> [WHAT THIS TASK INVOLVES]
If a line in the records below contains "gripper", copy that line.

Stored entries

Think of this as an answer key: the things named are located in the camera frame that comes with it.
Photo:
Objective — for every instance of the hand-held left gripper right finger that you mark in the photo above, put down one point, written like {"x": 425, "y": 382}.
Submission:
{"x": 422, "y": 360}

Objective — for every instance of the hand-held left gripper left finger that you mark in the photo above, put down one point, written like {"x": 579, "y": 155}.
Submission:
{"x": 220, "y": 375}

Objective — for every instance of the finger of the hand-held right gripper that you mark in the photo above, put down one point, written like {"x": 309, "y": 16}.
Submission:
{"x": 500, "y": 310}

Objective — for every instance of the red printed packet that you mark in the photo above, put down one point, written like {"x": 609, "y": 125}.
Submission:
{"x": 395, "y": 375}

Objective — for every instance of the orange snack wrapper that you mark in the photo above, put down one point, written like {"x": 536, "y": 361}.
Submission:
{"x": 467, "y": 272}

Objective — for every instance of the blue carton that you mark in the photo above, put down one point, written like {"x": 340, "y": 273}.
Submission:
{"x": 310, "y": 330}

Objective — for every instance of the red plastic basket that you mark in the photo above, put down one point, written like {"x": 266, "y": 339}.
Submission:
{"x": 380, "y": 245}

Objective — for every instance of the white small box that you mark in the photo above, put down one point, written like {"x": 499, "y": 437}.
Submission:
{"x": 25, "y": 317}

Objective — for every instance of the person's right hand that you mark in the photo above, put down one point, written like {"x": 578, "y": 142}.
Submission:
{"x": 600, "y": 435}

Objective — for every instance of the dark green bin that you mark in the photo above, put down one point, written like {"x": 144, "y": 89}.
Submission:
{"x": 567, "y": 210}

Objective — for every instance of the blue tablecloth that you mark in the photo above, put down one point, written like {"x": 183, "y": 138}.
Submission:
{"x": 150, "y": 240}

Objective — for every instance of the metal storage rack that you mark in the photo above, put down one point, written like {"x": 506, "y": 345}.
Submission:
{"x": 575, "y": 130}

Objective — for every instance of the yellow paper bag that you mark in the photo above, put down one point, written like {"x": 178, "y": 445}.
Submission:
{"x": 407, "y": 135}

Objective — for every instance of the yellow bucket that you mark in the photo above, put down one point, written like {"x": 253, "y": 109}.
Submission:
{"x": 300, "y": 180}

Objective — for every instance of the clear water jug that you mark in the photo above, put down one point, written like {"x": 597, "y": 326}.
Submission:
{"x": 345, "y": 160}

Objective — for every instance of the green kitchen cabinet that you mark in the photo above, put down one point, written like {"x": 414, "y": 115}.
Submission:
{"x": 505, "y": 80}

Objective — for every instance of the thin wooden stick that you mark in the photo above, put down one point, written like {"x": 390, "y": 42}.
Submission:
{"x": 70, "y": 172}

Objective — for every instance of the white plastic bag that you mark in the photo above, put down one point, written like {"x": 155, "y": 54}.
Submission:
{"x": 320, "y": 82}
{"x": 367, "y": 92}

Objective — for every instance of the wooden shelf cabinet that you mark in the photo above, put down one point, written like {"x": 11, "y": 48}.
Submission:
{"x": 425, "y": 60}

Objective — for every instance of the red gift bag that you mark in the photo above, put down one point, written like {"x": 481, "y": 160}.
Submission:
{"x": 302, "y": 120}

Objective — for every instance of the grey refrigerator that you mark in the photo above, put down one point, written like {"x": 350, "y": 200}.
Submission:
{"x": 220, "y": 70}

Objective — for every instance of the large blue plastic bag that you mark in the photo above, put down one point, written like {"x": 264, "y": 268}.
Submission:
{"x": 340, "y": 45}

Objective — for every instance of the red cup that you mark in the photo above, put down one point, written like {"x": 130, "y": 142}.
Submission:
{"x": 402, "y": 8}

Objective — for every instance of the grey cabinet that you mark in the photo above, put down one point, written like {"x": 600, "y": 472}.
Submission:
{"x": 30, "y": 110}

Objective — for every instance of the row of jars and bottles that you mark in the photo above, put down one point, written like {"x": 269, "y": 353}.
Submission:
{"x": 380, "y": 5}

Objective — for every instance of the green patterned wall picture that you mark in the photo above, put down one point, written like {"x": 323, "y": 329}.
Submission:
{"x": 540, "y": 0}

> [THE ANSWER]
Objective — for every instance of the hand-held left gripper right finger that you mark in the photo above, put down one point, written like {"x": 425, "y": 382}.
Objective — for every instance of the hand-held left gripper left finger that you mark in the photo above, put down one point, written like {"x": 579, "y": 155}.
Objective — for every instance of the finger of the hand-held right gripper that you mark in the photo above, put down one point, written like {"x": 309, "y": 16}.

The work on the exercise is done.